Required action: From the entries that follow, reproduce exactly and only the lines from the line with "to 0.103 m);" to the line with "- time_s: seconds", endpoints included.

------------------------

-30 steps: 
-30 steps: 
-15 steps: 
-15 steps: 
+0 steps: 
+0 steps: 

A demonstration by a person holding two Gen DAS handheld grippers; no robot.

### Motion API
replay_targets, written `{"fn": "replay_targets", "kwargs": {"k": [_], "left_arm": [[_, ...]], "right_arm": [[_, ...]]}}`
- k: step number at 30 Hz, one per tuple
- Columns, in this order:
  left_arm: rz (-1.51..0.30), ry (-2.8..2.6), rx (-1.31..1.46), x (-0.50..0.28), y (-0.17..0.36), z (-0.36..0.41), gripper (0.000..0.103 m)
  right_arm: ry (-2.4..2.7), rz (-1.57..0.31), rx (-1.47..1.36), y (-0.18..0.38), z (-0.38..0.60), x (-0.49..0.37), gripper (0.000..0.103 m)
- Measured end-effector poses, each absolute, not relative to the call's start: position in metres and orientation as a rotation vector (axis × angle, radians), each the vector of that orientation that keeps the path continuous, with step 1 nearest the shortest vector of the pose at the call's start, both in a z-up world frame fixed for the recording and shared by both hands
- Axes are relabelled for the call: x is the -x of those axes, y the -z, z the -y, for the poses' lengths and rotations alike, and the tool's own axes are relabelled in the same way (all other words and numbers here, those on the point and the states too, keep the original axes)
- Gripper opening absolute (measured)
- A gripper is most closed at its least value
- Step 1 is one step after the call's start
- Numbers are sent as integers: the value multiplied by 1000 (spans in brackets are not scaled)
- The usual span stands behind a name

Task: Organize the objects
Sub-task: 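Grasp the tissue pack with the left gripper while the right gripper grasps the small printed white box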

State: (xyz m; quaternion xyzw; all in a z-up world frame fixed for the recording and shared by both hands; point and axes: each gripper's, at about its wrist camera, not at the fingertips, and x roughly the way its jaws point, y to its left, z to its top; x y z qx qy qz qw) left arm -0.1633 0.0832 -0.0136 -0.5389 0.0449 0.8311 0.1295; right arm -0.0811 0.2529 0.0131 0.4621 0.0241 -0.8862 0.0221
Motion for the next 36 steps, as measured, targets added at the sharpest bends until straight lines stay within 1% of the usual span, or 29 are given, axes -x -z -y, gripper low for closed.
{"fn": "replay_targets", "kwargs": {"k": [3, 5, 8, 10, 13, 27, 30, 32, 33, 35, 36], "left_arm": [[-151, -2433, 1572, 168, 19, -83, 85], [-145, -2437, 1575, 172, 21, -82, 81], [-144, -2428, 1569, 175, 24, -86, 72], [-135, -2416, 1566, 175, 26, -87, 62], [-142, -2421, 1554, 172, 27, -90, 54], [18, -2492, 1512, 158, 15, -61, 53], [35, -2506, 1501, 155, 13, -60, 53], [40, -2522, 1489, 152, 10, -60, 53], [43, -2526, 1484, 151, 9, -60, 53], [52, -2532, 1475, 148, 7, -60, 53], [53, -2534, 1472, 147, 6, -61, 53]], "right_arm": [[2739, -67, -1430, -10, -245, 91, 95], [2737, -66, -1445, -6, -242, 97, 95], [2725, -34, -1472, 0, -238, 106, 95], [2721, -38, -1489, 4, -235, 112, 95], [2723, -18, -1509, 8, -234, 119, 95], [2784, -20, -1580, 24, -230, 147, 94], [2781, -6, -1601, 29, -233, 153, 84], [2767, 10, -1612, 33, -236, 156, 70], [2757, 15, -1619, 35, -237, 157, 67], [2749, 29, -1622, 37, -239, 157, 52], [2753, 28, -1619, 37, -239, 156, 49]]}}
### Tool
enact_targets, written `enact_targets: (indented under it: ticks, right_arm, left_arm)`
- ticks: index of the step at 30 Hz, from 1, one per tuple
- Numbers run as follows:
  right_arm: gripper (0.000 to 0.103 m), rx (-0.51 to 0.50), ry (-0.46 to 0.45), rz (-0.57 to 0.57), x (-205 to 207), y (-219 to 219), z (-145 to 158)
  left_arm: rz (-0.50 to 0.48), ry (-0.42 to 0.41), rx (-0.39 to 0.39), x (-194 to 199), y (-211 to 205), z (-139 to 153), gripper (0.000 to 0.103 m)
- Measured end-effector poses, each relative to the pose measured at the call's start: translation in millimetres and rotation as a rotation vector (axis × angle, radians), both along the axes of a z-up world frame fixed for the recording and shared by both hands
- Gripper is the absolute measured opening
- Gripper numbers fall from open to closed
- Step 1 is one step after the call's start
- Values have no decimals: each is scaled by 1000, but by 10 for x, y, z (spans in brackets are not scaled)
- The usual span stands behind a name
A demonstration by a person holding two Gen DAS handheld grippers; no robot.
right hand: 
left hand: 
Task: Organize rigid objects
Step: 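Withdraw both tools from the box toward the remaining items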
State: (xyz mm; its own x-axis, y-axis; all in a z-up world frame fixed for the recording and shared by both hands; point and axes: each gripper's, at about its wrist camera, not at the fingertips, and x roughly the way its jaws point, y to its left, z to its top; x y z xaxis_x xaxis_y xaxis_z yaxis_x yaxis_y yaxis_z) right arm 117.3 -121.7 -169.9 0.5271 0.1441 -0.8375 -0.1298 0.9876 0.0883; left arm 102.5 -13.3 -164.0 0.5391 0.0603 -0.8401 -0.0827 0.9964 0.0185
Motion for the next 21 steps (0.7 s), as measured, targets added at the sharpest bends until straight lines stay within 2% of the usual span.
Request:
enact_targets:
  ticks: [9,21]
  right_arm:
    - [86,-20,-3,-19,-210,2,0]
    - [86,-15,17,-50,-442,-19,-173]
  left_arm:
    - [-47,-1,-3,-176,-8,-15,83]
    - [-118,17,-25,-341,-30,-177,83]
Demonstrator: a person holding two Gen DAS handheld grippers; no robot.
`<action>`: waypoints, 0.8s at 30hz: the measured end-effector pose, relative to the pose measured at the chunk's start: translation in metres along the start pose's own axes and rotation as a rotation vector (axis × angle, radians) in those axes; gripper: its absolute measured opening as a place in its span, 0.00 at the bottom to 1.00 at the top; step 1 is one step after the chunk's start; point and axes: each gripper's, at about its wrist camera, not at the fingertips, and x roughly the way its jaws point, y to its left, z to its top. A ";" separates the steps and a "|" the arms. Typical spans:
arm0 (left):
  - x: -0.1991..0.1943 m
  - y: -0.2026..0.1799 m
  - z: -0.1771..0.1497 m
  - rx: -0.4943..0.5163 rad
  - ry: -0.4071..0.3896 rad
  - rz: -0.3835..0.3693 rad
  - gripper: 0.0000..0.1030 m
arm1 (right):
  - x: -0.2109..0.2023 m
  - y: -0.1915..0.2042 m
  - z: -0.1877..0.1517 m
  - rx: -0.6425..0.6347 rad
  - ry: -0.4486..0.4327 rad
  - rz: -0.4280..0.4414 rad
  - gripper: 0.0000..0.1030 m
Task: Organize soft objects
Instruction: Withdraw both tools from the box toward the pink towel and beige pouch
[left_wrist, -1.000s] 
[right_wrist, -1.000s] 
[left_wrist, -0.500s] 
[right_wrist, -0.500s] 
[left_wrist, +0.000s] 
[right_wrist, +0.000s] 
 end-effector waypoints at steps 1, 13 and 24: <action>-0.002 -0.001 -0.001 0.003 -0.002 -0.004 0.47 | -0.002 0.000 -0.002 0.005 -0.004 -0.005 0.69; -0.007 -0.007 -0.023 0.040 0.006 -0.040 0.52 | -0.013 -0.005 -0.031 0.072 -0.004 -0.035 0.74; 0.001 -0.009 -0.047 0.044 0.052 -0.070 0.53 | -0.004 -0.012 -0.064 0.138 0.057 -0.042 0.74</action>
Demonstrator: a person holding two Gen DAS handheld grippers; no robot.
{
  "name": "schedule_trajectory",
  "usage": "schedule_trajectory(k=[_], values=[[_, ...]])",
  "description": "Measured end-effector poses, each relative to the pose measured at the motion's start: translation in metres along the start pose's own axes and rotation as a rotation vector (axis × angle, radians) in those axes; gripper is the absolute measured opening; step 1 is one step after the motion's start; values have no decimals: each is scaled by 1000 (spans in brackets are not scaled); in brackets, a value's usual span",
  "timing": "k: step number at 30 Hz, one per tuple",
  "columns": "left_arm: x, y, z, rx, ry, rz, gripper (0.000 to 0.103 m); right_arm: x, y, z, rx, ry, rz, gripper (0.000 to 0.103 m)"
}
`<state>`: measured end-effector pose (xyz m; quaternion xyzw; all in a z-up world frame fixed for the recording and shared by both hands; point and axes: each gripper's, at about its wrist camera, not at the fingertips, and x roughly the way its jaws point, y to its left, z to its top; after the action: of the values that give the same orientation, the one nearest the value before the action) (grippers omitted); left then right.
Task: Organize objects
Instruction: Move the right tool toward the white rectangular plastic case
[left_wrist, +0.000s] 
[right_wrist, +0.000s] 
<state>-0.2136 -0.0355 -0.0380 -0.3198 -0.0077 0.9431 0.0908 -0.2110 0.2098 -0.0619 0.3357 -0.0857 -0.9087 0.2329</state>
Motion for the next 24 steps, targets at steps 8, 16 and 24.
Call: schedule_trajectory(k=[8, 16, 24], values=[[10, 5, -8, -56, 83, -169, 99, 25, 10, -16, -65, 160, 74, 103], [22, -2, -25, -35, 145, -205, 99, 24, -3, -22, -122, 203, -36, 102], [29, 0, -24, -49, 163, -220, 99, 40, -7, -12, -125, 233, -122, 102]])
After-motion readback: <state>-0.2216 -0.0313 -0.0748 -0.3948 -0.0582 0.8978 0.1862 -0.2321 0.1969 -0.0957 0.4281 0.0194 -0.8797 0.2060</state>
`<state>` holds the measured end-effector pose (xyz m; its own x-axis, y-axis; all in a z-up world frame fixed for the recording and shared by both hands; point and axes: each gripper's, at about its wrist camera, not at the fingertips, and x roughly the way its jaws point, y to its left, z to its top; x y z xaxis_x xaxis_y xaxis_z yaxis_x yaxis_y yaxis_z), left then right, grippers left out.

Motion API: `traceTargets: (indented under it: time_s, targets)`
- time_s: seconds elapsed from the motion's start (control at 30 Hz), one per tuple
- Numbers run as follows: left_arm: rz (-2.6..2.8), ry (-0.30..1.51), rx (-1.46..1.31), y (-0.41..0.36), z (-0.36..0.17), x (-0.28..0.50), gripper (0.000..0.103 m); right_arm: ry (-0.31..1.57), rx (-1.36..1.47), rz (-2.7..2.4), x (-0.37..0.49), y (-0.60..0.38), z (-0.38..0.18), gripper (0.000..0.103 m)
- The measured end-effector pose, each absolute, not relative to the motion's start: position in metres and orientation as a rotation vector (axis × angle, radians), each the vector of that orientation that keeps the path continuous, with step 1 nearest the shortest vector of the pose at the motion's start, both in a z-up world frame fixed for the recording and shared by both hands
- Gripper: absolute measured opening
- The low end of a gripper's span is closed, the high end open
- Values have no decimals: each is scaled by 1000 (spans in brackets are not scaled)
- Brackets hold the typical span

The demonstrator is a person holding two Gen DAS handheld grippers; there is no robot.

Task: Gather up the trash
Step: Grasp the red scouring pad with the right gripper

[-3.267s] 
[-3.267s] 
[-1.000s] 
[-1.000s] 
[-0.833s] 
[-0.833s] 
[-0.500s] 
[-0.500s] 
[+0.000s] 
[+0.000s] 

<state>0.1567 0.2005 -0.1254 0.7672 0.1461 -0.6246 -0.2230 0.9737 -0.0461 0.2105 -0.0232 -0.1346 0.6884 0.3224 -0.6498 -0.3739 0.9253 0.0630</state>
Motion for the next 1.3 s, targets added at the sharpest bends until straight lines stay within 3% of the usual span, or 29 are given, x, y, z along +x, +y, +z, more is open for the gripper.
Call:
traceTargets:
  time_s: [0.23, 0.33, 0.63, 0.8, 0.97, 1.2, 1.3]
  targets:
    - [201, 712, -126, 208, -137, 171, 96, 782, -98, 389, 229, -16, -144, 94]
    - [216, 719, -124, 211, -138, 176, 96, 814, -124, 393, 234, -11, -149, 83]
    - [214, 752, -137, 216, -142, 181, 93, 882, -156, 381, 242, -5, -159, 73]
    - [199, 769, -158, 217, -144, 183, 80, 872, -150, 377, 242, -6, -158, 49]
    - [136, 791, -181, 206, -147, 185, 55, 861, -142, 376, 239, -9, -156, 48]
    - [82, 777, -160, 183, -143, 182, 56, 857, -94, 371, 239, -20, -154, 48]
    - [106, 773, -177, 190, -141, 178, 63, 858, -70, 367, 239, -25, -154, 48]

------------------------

Your response:
  "columns": "left_arm: x, y, z, rx, ry, rz, gripper (0.000 to 0.103 m); right_arm: x, y, z, rx, ry, rz, gripper (0.000 to 0.103 m)"
}
`<state>`: measured end-effector pose (xyz m; quaternion xyzw; all in a z-up world frame fixed for the recording and shared by both hands; point and axes: each gripper's, at about its wrist camera, not at the fingertips, and x roughly the way its jaws point, y to its left, z to its top; after the action: of the values that give the same orientation, the one nearest the value before the action) (grippers omitted); left then right.
Task: Organize objects
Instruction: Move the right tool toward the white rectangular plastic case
[left_wrist, +0.000s] 
[right_wrist, +0.000s] 
<state>-0.2136 -0.0355 -0.0380 -0.3198 -0.0077 0.9431 0.0908 -0.2110 0.2098 -0.0619 0.3357 -0.0857 -0.9087 0.2329</state>
Motion for the next 24 steps, targets at steps 8, 16 and 24.
Call: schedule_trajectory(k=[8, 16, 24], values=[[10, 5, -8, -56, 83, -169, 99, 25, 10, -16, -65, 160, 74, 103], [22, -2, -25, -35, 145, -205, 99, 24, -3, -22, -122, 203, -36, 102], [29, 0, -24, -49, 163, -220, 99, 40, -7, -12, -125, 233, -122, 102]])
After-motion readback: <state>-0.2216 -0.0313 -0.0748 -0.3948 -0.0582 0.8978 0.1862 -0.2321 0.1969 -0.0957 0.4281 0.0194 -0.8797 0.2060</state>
`<state>` holds the measured end-effector pose (xyz m; its own x-axis, y-axis; all in a z-up world frame fixed for the recording and shared by both hands; point and axes: each gripper's, at about its wrist camera, not at the fingertips, and x roughly the way its jaws point, y to its left, z to its top; x y z xaxis_x xaxis_y xaxis_z yaxis_x yaxis_y yaxis_z), left then right, grippers left out.

Motion API: `traceTargets: (indented under it: time_s, targets)`
- time_s: seconds elapsed from the motion's start (control at 30 Hz), one per tuple

What was produced is the complete output.